Figure 3: The Normal distribution
The Normal distribution with mean of 0 and standard deviation of 1 is called the standard Normal distribution.
Sampling distributions
The observed value of a statistic will in general vary from sample to sample. For example the proportion of individuals classified as obese will vary from one random sample to another. If we take many samples from the population of interest then the values of all these individual sample statistics will form a sampling distribution. With a large enough sample the sampling distribution will be Normal. We can use this property of the sampling distribution to help us draw conclusions about the population of interest.
Standard Error
The standard error is the standard deviationof the sampling distribution of a sample statistic. It gives an estimate of precision of the statistic and is a measure of the uncertainty associated with that statistic. For example, given a single sample the standard error of the sample mean is estimated as $$\frac{s}{\sqrt{n}}$$, where $$s$$ is the standard deviation of the sample data and n is the number of observations in the sample.

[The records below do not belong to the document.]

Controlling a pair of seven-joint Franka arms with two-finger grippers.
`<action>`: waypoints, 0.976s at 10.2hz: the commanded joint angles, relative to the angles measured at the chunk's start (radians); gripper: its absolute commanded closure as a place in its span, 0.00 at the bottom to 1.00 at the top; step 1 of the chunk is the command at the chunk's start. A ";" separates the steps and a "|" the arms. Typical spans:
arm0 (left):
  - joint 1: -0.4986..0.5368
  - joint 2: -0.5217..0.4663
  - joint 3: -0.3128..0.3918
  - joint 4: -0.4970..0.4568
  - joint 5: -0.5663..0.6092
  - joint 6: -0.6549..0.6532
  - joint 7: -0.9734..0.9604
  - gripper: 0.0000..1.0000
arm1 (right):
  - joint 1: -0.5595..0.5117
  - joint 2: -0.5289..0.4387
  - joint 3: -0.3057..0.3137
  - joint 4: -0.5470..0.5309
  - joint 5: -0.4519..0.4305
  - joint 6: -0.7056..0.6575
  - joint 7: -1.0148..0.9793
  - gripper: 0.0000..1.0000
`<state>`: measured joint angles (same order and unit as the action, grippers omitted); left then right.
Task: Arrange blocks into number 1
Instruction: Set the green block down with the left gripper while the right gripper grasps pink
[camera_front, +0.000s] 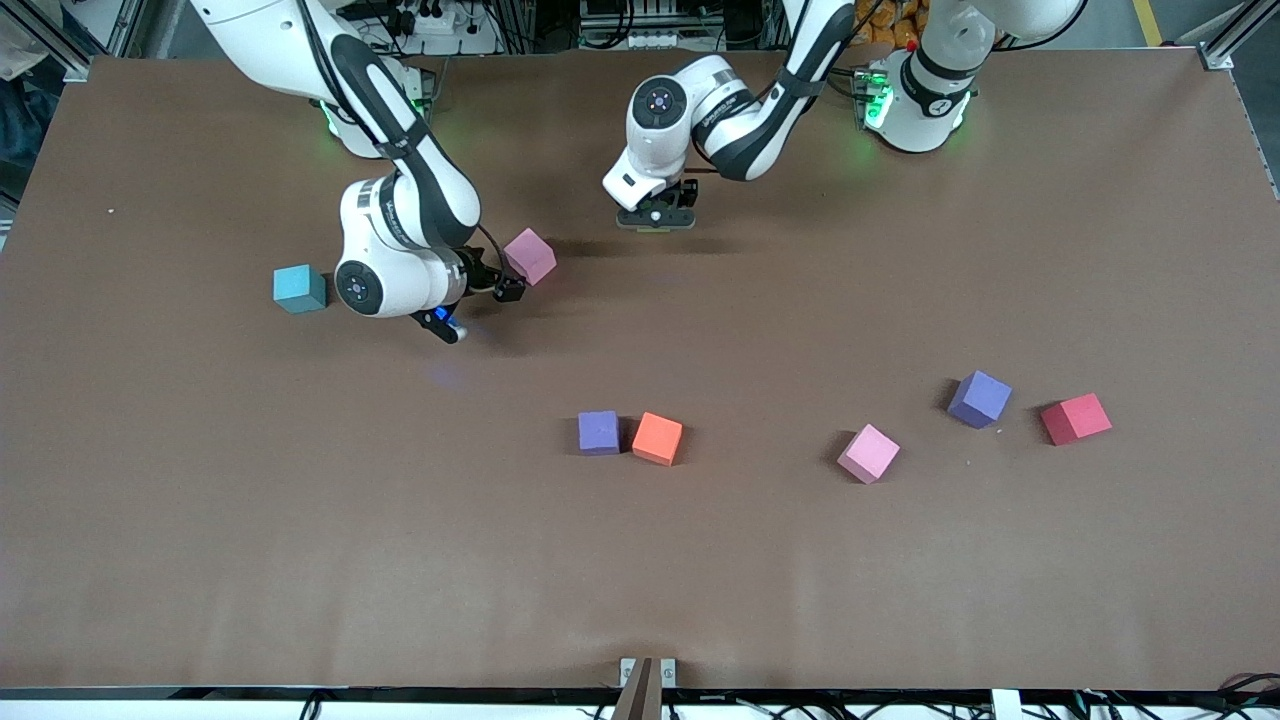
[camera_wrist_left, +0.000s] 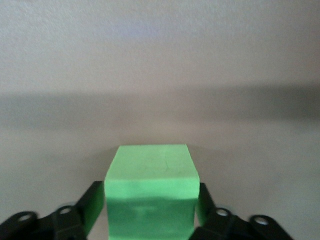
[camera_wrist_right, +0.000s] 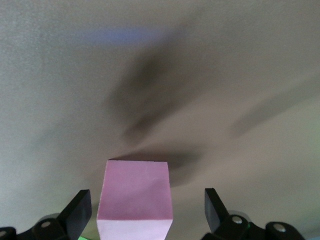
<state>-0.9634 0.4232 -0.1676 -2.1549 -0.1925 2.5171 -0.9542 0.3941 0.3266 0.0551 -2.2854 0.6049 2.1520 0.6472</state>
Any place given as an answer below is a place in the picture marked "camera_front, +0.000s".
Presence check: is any pink foam cube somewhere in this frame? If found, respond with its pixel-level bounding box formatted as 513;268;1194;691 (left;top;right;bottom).
837;423;901;485
503;228;558;287

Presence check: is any purple foam cube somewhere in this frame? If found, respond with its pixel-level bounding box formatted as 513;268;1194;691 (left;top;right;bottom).
947;370;1013;430
578;410;622;457

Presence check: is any teal foam cube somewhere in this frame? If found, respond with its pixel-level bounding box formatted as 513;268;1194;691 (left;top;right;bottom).
273;264;328;315

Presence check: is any orange foam cube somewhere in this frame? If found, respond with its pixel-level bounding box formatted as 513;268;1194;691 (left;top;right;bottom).
631;411;685;468

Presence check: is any white power strip with plugs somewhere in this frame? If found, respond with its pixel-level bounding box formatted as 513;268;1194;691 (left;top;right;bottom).
385;0;471;36

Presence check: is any pile of orange objects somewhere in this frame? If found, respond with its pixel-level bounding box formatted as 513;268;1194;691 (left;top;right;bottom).
855;0;926;49

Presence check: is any brown table cover sheet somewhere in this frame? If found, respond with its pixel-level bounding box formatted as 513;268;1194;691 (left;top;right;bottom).
0;48;1280;693

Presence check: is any red foam cube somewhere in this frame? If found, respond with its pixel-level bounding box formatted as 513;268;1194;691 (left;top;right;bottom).
1040;392;1113;447

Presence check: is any blue fabric item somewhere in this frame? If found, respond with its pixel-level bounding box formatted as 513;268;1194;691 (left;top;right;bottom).
0;78;46;206

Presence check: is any beige fabric item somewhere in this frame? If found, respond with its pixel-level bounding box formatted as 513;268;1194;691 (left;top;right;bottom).
0;0;63;81

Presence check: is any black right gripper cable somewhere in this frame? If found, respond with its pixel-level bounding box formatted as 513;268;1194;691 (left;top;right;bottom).
470;222;506;291

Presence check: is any grey bracket with brown post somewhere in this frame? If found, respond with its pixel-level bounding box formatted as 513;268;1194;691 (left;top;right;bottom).
618;656;678;720

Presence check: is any silver aluminium frame profile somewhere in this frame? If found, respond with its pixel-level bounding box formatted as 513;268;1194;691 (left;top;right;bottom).
1195;0;1280;71
0;0;151;83

Confidence intervals for population parameters
The sampling distribution of a statistic is approximately Normally distributed. This fact can be used to provide a measure of how precisely the corresponding population parameter has been estimated. This is known as a confidence interval (CI). A 95% confidence interval takes the form:
$$\mbox{sample statistic} \pm 1.96 \times \mbox{standard error}$$
Example of mean, standard error and confidence interval
The mean height of a randomly selected group of 100 men was 174.8cm with a standard deviation of 5.07cm. Thus the 95% confidence interval for the sample mean was given by
$$174.8 \pm 1.96 \times\frac{5.07}{\sqrt{100}}cm = 174.8 \pm 1.0cm$$
that is from 173.8cm to 175.8cm. This is usually taken to mean that we are 95% confident that, if we use 174.8cm for the mean height of men, then the worst mistake we are likely to make, is 1cm.